# Problem details
Match on the string "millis" in the entries below and return every matching line.
====== Provided data ======
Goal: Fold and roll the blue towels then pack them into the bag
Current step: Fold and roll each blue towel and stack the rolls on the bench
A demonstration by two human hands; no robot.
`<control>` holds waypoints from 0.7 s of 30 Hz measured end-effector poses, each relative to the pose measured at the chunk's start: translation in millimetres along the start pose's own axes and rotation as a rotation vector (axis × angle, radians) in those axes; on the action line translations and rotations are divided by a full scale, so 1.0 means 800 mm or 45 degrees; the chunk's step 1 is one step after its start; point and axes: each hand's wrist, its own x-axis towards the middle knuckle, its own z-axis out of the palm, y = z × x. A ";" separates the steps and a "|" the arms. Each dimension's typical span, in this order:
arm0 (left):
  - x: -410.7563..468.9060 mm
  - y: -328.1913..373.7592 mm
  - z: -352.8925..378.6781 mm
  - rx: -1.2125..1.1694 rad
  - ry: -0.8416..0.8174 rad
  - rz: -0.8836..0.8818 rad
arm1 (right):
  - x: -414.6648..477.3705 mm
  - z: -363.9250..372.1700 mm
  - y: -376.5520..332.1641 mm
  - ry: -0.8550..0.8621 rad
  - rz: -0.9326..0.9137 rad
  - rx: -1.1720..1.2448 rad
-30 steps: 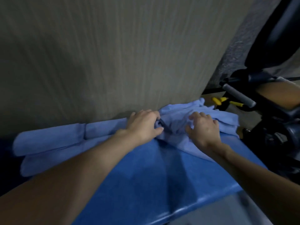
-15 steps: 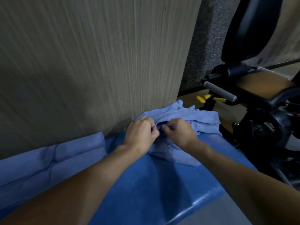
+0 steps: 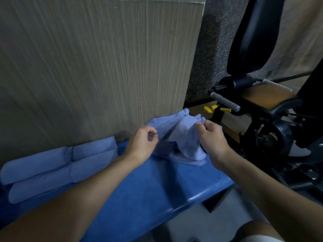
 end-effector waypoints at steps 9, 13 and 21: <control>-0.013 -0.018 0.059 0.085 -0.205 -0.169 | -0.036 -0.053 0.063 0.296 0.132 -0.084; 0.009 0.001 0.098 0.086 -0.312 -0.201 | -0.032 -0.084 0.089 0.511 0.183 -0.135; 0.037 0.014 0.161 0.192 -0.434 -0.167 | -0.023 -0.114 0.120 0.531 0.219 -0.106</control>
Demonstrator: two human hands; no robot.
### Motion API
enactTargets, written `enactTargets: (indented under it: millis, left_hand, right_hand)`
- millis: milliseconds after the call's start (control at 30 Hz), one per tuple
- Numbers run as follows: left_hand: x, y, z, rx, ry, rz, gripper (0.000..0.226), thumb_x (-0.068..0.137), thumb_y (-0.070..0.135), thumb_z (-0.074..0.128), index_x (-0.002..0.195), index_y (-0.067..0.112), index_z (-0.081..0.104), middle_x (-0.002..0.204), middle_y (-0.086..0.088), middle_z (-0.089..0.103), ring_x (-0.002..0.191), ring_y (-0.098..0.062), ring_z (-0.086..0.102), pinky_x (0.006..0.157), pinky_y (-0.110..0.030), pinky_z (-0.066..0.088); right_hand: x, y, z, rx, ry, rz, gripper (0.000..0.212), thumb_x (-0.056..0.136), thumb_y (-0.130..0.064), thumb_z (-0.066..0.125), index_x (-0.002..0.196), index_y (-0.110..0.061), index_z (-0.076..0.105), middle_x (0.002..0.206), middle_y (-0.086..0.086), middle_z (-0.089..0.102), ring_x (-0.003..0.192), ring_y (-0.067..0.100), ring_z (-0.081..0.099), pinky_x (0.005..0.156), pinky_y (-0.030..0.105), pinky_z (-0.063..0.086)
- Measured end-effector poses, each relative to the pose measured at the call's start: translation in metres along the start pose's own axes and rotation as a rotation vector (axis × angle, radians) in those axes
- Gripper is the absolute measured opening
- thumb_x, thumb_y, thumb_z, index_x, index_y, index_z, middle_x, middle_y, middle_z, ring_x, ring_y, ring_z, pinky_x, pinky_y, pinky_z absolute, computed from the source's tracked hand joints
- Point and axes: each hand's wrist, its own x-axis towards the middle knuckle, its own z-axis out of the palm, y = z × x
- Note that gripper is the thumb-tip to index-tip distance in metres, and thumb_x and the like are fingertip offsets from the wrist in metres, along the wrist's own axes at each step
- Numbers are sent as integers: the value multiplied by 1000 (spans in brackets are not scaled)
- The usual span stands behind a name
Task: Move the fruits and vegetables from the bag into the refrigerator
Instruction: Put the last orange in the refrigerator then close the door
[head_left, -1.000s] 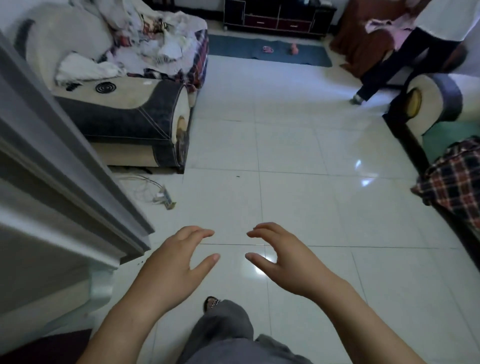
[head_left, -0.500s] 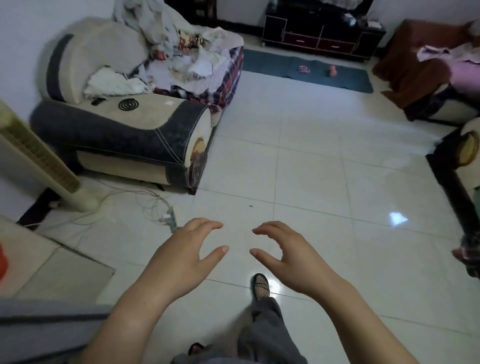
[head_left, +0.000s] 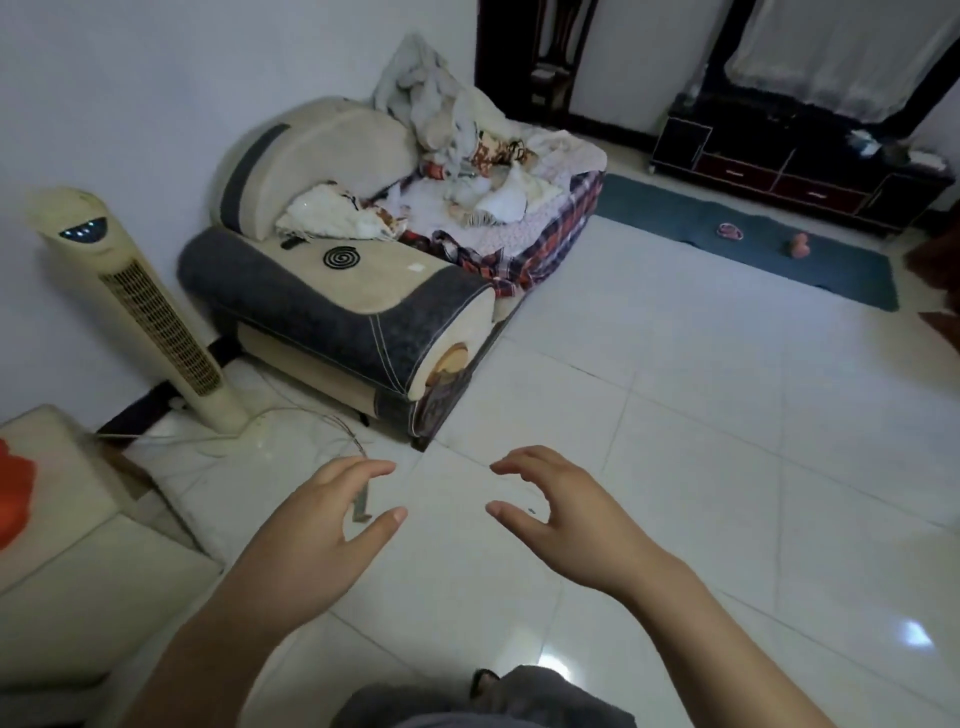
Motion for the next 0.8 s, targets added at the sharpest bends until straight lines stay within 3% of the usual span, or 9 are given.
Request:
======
# Result
enactTargets, written `enactTargets: (indented under it: millis, left_hand, right_hand)`
- millis: milliseconds after the call's start (control at 30 Hz), one per tuple

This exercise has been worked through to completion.